◆ THE PROBLEM ◆
All pictures must be dropped, while the entries are given again word for word.

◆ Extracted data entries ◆
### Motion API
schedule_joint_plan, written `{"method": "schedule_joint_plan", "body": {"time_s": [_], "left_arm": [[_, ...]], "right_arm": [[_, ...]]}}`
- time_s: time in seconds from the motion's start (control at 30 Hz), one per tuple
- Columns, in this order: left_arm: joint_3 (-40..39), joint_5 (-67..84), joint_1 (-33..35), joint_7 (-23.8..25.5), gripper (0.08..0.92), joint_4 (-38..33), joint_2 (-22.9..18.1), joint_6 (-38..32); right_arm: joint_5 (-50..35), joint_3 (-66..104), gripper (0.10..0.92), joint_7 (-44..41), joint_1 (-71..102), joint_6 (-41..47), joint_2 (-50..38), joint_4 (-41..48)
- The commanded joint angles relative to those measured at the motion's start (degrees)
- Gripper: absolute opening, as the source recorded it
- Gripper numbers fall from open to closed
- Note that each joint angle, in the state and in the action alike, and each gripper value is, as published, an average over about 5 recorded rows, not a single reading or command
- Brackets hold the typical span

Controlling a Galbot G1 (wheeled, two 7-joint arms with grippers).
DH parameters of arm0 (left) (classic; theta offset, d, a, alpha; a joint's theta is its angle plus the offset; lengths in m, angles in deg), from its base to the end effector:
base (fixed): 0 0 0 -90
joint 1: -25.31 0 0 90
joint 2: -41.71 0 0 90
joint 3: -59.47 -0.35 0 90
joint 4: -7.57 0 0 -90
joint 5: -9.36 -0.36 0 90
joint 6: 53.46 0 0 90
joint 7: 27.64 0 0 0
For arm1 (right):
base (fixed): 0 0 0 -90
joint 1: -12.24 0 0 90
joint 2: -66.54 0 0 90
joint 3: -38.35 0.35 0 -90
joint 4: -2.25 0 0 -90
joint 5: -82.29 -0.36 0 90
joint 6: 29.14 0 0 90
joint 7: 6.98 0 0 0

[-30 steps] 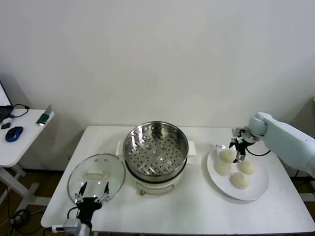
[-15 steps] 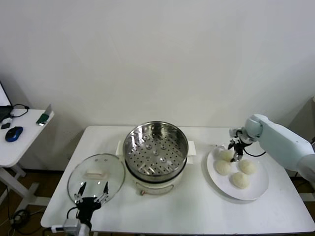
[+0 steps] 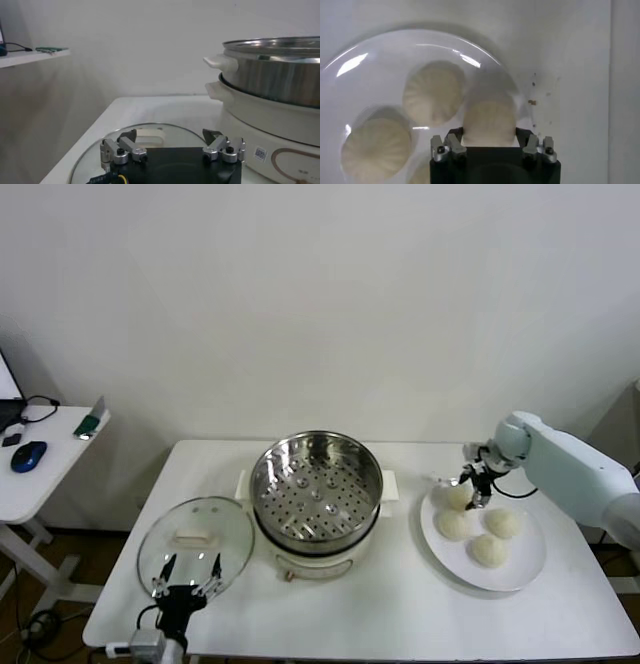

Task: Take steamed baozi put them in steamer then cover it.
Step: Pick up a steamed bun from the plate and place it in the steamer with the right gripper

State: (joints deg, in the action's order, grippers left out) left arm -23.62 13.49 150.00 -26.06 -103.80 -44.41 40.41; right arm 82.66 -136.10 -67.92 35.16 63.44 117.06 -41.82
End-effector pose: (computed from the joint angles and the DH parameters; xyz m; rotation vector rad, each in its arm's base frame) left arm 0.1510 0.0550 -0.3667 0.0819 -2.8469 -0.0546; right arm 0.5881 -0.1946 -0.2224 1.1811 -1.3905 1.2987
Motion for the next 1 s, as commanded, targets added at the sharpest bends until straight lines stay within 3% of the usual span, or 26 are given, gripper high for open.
{"method": "schedule_joint_plan", "body": {"time_s": [0.03,0.37,0.7,0.83,1.0], "left_arm": [[-0.01,-0.04,0.05,0.01,0.823,-0.08,0.04,-0.02],[-0.08,-0.1,0.33,-0.07,0.823,-0.5,0.37,-0.09],[-0.27,-0.07,0.19,-0.1,0.823,-0.58,0.8,-0.17],[-0.24,-0.09,-0.05,-0.14,0.823,-0.47,0.74,-0.31],[0.18,-0.03,-0.21,-0.24,0.823,-0.84,0.61,-0.4]], "right_arm": [[-2.6,-4.99,0.704,-0.43,-6.3,-1.68,-1.13,-4.26],[-12.02,-27.18,0.704,-2.37,-37.1,-11.31,-2.21,-23.83],[-9.71,-30.63,0.719,-1.47,-48.3,-20.87,6.62,-42.91],[-7.58,-30.5,0.721,0.21,-45.53,-22.32,12.26,-43.55],[-2.49,-29.96,0.721,1.88,-40.16,-24.46,18.6,-38.02]]}}
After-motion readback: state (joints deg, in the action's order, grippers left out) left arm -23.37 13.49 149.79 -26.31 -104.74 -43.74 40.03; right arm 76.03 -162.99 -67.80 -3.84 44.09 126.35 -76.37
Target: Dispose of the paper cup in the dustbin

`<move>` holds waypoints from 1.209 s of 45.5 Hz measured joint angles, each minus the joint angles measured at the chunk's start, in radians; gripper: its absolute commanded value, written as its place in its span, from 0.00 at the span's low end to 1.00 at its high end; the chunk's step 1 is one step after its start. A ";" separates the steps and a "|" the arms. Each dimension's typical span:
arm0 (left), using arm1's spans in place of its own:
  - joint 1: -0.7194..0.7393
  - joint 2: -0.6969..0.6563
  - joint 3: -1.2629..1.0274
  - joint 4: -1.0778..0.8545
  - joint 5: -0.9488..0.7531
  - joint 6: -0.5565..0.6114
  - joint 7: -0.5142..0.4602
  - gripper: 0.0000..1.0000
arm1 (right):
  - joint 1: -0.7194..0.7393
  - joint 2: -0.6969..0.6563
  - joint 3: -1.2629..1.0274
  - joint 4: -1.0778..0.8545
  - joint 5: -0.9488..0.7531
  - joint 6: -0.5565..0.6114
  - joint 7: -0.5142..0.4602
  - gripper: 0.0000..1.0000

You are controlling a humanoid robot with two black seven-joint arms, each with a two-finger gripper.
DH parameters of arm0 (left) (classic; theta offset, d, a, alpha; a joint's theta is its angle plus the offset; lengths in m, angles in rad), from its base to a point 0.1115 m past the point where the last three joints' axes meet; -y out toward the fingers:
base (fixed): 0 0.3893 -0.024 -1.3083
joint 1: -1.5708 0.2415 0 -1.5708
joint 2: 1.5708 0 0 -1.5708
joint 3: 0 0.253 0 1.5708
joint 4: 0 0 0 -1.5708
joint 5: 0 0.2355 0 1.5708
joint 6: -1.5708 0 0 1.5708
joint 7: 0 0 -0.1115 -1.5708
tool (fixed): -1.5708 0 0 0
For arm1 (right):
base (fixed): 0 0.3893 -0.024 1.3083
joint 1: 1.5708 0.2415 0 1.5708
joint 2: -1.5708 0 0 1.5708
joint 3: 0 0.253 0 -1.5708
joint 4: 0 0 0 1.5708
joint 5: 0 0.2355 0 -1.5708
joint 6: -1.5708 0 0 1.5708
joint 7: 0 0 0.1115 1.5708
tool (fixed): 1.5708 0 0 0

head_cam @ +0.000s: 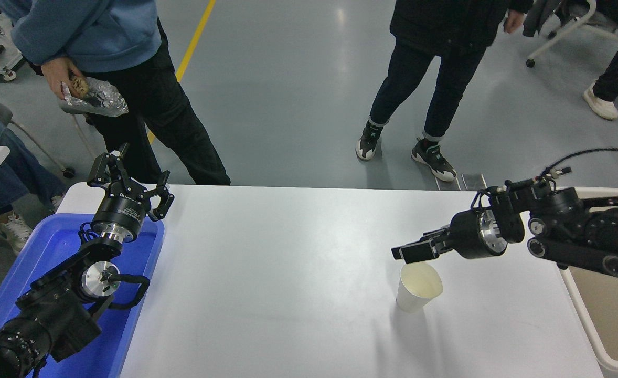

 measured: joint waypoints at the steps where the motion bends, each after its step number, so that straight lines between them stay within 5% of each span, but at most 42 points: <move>1: 0.000 0.000 0.000 0.000 0.000 0.000 0.000 1.00 | 0.000 0.006 -0.007 -0.006 -0.004 0.000 0.000 0.99; 20: 0.000 0.000 0.000 0.000 0.000 0.000 0.000 1.00 | -0.040 0.069 -0.080 -0.124 -0.056 -0.037 0.004 0.98; 31: 0.000 0.000 0.000 0.000 0.000 0.000 0.000 1.00 | -0.055 0.085 -0.088 -0.145 -0.070 -0.052 0.007 0.84; 36: 0.000 0.000 0.000 0.000 0.000 0.000 0.000 1.00 | -0.057 0.088 -0.091 -0.150 -0.072 -0.055 0.014 0.55; 40: 0.000 0.000 0.000 0.000 0.000 0.000 0.000 1.00 | -0.057 0.089 -0.097 -0.152 -0.074 -0.056 0.019 0.17; 45: 0.000 0.000 0.000 0.000 0.000 0.000 0.000 1.00 | -0.053 0.090 -0.109 -0.154 -0.075 -0.057 0.024 0.00; 55: 0.000 0.000 0.000 0.000 0.000 0.000 0.000 1.00 | -0.046 0.091 -0.126 -0.154 -0.082 -0.057 0.029 0.00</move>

◆ OUTPUT OF THE TASK ◆
### Motion API
schedule_joint_plan, written `{"method": "schedule_joint_plan", "body": {"time_s": [_], "left_arm": [[_, ...]], "right_arm": [[_, ...]]}}`
- time_s: time in seconds from the motion's start (control at 30 Hz), one per tuple
- Columns, in this order: left_arm: joint_3 (-40..39), joint_5 (-67..84), joint_1 (-33..35), joint_7 (-23.8..25.5), gripper (0.08..0.92), joint_4 (-38..33), joint_2 (-22.9..18.1), joint_6 (-38..32); right_arm: joint_5 (-50..35), joint_3 (-66..104), gripper (0.10..0.92), joint_7 (-44..41), joint_1 (-71..102), joint_6 (-41..47), joint_2 (-50..38), joint_4 (-41..48)
- The commanded joint angles relative to those measured at the motion's start (degrees)
- Gripper: absolute opening, as the source recorded it
- Gripper numbers fall from open to closed
- Note that each joint angle, in the state and in the action alike, and each gripper value is, as published, an average over about 5 recorded rows, not a single reading or command
- Brackets hold the typical span

Controlling a Galbot G1 (wheeled, two 7-joint arms with grippers).
DH parameters of arm0 (left) (classic; theta offset, d, a, alpha; a joint's theta is its angle plus the offset; lengths in m, angles in deg), from its base to the end effector:
base (fixed): 0 0 0 -90
joint 1: -25.31 0 0 90
joint 2: -41.71 0 0 90
joint 3: -59.47 -0.35 0 90
joint 4: -7.57 0 0 -90
joint 5: -9.36 -0.36 0 90
joint 6: 53.46 0 0 90
joint 7: 27.64 0 0 0
For arm1 (right):
base (fixed): 0 0 0 -90
joint 1: -12.24 0 0 90
joint 2: -66.54 0 0 90
joint 3: -38.35 0.35 0 -90
joint 4: -2.25 0 0 -90
joint 5: -82.29 -0.36 0 90
joint 6: 29.14 0 0 90
joint 7: 6.98 0 0 0

[-30 steps] 
[-15 steps] 
[+0 steps] 

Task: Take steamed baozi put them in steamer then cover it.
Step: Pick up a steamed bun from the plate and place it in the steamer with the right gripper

State: (joints deg, in the action's order, grippers left out) left arm -23.62 13.49 150.00 -26.06 -103.80 -44.41 40.41; right arm 82.66 -136.10 -67.92 35.16 63.44 117.06 -41.82
End-effector pose: (computed from the joint angles and the DH parameters; xyz m; rotation vector rad, each in its arm's base frame) left arm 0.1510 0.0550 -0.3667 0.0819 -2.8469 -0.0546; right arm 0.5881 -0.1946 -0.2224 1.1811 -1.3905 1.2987
Motion for the next 1 s, as commanded, targets added at the sharpest bends until straight lines stay within 3% of the usual span, or 26 are given, gripper high for open.
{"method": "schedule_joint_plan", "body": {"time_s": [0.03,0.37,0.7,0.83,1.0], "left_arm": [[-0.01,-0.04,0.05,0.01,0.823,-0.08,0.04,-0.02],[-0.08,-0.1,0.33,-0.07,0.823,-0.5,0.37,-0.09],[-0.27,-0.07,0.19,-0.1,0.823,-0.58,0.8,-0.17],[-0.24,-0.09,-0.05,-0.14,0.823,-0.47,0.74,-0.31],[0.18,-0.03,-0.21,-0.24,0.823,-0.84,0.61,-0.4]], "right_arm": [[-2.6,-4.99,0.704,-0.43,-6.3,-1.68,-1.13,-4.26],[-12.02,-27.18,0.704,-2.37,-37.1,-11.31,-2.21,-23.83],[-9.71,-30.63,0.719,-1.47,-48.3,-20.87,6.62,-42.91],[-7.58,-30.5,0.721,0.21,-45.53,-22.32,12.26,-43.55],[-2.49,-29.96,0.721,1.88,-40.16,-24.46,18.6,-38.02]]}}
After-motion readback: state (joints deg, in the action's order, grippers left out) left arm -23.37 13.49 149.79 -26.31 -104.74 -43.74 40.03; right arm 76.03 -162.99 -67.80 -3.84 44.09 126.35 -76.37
Target: Dispose of the paper cup in the dustbin

`<move>` holds waypoints from 1.209 s of 45.5 Hz measured joint angles, each minus the joint angles measured at the chunk's start, in radians; gripper: its absolute commanded value, written as its place in its span, from 0.00 at the span's low end to 1.00 at its high end; the chunk's step 1 is one step after its start. A ";" separates the steps and a "|" the arms. Each dimension's typical span:
arm0 (left), using arm1's spans in place of its own:
  - joint 1: -0.7194..0.7393
  - joint 2: -0.6969..0.6563
  - joint 3: -1.2629..1.0274
  - joint 4: -1.0778..0.8545
  - joint 5: -0.9488..0.7531
  - joint 6: -0.5565..0.6114
  - joint 7: -0.5142..0.4602
  - gripper: 0.0000..1.0000
arm1 (right):
  - joint 1: -0.7194..0.7393
  - joint 2: -0.6969..0.6563
  - joint 3: -1.2629..1.0274
  - joint 4: -1.0778..0.8545
  - joint 5: -0.9488..0.7531
  - joint 6: -0.5565..0.6114
  - joint 7: -0.5142..0.4602
  - gripper: 0.0000..1.0000

You are controlling a humanoid robot with two black seven-joint arms, each with a two-finger gripper.
DH parameters of arm0 (left) (classic; theta offset, d, a, alpha; a joint's theta is its angle plus the offset; lengths in m, angles in rad), from its base to a point 0.1115 m past the point where the last three joints' axes meet; -y out toward the fingers:
base (fixed): 0 0.3893 -0.024 -1.3083
joint 1: -1.5708 0.2415 0 -1.5708
joint 2: 1.5708 0 0 -1.5708
joint 3: 0 0.253 0 1.5708
joint 4: 0 0 0 -1.5708
joint 5: 0 0.2355 0 1.5708
joint 6: -1.5708 0 0 1.5708
joint 7: 0 0 -0.1115 -1.5708
tool (fixed): -1.5708 0 0 0
For arm1 (right):
base (fixed): 0 0.3893 -0.024 1.3083
joint 1: 1.5708 0.2415 0 1.5708
joint 2: -1.5708 0 0 1.5708
joint 3: 0 0.253 0 -1.5708
joint 4: 0 0 0 1.5708
joint 5: 0 0.2355 0 -1.5708
joint 6: -1.5708 0 0 1.5708
joint 7: 0 0 0.1115 1.5708
tool (fixed): 1.5708 0 0 0

head_cam @ +0.000s: 

 measured: joint waypoints at the steps where the motion bends, each after its step number, so that straight lines between them stay within 5% of each span, but at most 42 points: <move>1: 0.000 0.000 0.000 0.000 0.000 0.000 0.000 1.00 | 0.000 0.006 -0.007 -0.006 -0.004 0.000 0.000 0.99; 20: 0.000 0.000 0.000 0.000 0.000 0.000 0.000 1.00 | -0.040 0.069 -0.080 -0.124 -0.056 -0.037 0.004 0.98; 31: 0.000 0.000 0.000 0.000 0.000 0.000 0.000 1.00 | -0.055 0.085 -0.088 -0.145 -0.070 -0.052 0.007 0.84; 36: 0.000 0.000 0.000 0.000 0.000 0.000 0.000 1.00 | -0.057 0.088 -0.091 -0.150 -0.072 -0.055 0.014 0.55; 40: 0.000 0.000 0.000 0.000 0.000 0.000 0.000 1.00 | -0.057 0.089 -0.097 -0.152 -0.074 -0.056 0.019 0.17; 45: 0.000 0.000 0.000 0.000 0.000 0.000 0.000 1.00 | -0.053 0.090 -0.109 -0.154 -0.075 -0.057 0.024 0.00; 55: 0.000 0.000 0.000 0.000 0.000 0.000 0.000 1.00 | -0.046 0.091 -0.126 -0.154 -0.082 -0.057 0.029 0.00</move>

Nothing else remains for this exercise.